Bu anlamda 24 Ocak 1980 Türkiye ekonomi politikaları açısından bir dönüm noktasıdır. 24 Ocak 1980 tarihinde yürürlüğe giren İstikrar Programı ile kambiyo politikası serbestleştirilerek günlük kur ayarlamaları ile TL’nin sürekli değer kaybettiği bir sürece girilmiş, ithal kotalarının kaldırılmaya başlanması ile ithalat rejimi serbestleşmeye başlamış, ihracat destekleri ekonomi politikalarının temel araçlarından biri olmuştur. 1980 sonrası politikalarla ihracat, 1980-1984 arasındaki dönemde yüzde 314 oranında artmış, ancak ithalatta da artış olması sebebiyle dış açıklar 1980 sonrası dönemde de devam etmiştir. 1980 sonrasında ihracat; esnek kur politikası ile sürekli değer kaybeden bir Türk Lirası politikası, ihracata düşük faizli kredi, ihracatçı sanayinin kullandığı girdilerin gümrük indirimleri ve muafiyetleri ile ucuz tutulması ve döviz tahsisinde kolaylıklar yoluyla sürekli desteklenmiştir.

Öte yandan, 24 Ocak Kararları ile başlayan yeni dönemde ithalat rejiminde de önemli değişiklikler yapılmış, gümrük vergileri önemli oranda düşürülmüştü. 1983 yılında ithalatın serbestleştirilmesi politikaları doğrultusunda fon uygulamasına geçilerek önceleri izne bağlı mallar listesinde yer alan birçok ürünün ithalatı Toplu Konut Fonu kesintisi ödenmesi suretiyle serbest bırakılmıştır.

Diğer taraftan, 1980 sonrası ekonomi politikaları çerçevesinde Dünya ile bütünleşme ve dışa dönük serbest piyasacı kalkınma amaçları doğrultusunda, 1984 yılında kambiyo rejiminin serbestleştirilmesi amacıyla “30 sayılı Karar” yayımlanmıştır.

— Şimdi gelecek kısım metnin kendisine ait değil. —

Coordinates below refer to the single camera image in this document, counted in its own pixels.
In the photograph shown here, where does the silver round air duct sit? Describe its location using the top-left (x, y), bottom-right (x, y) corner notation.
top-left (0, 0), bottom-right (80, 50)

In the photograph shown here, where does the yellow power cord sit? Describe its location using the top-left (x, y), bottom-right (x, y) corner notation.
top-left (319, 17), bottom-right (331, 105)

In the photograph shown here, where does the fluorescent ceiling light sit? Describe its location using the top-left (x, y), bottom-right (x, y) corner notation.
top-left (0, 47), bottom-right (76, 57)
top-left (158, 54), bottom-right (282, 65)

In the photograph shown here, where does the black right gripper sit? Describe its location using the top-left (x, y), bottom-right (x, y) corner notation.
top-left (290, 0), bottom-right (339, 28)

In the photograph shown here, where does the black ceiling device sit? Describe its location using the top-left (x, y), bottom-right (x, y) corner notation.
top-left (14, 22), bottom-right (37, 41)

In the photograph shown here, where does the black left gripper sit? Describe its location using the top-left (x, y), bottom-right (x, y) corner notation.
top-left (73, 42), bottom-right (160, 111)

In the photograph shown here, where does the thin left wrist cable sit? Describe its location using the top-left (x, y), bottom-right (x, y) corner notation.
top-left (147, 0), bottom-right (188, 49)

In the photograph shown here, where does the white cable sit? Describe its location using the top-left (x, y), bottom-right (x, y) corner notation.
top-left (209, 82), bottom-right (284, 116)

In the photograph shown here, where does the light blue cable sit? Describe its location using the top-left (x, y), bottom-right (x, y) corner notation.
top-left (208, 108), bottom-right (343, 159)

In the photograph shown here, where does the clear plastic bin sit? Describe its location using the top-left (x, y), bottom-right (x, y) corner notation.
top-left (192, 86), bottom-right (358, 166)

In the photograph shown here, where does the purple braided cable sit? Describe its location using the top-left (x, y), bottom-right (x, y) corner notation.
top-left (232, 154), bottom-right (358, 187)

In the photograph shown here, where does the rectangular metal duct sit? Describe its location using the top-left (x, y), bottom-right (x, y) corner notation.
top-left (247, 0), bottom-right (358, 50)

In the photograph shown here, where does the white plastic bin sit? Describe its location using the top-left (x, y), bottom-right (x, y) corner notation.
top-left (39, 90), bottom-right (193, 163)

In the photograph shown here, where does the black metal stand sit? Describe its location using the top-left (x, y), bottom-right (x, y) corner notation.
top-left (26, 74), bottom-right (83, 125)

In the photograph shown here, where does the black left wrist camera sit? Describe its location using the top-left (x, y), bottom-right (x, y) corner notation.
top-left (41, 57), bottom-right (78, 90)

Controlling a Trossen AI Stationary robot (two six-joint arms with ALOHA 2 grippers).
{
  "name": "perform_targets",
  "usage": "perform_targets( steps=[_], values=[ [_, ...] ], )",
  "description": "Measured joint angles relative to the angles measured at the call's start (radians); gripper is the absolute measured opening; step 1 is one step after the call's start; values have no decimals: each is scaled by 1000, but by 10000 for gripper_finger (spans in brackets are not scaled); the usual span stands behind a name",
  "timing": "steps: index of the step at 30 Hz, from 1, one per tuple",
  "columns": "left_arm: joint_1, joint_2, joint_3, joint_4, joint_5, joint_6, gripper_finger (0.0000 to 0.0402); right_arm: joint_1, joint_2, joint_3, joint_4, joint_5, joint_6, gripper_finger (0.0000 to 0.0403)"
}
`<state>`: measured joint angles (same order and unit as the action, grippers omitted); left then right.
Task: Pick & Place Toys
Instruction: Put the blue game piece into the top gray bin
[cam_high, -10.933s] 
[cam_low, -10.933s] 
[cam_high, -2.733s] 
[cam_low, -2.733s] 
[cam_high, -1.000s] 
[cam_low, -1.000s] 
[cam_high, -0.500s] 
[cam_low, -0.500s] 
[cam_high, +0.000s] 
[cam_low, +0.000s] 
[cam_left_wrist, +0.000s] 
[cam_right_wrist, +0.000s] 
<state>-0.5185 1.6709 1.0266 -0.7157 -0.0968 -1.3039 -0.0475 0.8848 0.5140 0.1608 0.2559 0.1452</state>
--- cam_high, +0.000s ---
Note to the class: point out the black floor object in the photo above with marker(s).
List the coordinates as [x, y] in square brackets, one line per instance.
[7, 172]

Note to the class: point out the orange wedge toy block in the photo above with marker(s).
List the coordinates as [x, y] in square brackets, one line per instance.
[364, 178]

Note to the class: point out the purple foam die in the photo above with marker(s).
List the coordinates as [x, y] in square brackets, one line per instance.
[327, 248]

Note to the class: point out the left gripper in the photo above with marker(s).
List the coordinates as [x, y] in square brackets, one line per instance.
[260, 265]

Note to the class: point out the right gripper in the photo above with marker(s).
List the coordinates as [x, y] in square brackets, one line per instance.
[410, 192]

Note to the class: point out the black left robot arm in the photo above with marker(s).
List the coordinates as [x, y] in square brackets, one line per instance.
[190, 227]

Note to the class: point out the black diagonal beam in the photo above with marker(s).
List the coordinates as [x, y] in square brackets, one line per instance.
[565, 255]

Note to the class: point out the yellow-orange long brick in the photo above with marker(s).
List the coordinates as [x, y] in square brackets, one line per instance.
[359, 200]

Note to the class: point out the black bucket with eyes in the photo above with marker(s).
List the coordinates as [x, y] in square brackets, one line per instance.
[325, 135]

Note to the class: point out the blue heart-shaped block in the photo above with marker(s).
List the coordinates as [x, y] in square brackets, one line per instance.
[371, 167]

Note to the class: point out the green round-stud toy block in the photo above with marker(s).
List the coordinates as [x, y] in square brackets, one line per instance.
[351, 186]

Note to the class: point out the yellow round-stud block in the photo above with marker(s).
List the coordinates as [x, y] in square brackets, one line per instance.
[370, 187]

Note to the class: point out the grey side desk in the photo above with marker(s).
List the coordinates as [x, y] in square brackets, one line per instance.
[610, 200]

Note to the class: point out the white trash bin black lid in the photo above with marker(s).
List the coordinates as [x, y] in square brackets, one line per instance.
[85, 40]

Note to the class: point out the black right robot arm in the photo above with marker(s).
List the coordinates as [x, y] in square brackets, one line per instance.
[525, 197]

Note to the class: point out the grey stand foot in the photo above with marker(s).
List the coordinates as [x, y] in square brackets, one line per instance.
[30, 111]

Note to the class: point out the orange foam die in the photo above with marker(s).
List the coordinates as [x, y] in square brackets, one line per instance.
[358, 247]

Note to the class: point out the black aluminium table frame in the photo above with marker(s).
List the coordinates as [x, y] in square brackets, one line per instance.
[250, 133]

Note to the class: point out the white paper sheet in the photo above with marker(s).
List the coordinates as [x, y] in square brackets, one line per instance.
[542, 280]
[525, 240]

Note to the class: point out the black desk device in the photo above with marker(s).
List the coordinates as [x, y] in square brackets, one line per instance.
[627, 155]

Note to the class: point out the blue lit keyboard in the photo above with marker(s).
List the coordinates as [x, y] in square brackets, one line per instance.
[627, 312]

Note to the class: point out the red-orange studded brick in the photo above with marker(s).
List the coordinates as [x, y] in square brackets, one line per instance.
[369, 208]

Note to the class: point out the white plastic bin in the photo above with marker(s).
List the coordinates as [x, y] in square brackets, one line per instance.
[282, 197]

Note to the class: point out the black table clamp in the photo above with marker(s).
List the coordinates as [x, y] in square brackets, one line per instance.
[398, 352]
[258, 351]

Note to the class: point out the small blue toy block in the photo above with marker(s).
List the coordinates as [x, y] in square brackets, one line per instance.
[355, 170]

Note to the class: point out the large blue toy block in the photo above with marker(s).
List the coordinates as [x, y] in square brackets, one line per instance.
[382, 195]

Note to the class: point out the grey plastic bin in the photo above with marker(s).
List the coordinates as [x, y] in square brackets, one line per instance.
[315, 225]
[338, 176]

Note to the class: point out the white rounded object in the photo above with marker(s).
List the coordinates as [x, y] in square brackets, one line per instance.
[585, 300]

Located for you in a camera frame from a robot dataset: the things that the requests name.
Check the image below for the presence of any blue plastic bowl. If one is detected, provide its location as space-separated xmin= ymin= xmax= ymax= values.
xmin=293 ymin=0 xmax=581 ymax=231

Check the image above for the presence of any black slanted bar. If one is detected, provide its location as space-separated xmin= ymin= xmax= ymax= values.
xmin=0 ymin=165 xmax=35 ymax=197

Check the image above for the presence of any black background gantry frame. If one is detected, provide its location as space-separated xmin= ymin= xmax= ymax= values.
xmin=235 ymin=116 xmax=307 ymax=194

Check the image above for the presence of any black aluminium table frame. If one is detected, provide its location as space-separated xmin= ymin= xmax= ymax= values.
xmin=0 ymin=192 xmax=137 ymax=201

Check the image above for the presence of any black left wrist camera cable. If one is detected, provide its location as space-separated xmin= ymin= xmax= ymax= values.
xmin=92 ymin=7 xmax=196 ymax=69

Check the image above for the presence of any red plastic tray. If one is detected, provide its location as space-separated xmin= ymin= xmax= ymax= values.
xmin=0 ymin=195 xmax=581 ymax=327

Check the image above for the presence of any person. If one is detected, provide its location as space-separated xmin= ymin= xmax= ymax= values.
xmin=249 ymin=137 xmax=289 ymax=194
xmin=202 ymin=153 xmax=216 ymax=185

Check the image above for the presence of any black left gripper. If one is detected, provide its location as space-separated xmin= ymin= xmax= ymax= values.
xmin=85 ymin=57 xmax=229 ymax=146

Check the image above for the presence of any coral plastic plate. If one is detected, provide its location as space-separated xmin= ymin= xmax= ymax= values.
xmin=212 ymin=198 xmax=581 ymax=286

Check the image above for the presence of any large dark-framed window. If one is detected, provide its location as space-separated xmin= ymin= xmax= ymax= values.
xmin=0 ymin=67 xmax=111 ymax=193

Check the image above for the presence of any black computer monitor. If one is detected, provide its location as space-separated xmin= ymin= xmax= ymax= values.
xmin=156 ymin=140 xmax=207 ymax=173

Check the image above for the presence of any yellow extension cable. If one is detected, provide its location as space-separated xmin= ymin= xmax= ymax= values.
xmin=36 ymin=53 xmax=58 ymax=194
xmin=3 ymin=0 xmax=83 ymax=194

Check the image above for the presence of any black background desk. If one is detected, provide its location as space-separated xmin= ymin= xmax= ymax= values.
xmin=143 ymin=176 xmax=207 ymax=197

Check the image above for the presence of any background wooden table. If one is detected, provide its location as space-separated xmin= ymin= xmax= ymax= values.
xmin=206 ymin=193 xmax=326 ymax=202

Serbest Bölge uygulaması dış ticaret politikaları araçlarından biri haline gelmiş ve 15 Haziran 1985 tarihinde yürürlüğe giren 3218 sayılı Serbest Bölgeler Kanunuyla serbest bölgelerin tabi olduğu yasal düzenlemelerin çerçevesi çizilmiştir.

1987’de Türkiye AT’ye tam üyelik başvurusunda bulunmuş ve bu başvurunun gerekleri çerçevesinde hazırlık ve AT’a uyum çalışmaları başlatılmıştır. 1989 yılında “Türk Parasının Kıymetini Koruma Hakkında 30 Sayılı Karar”la yabancı sermayeye teşvikler sağlanmış, bürokrasi azaltılarak sermaye hareketleri serbestleştirilmiştir. 1990’da Türk parasının konvertibilitesi ilan edilmiştir.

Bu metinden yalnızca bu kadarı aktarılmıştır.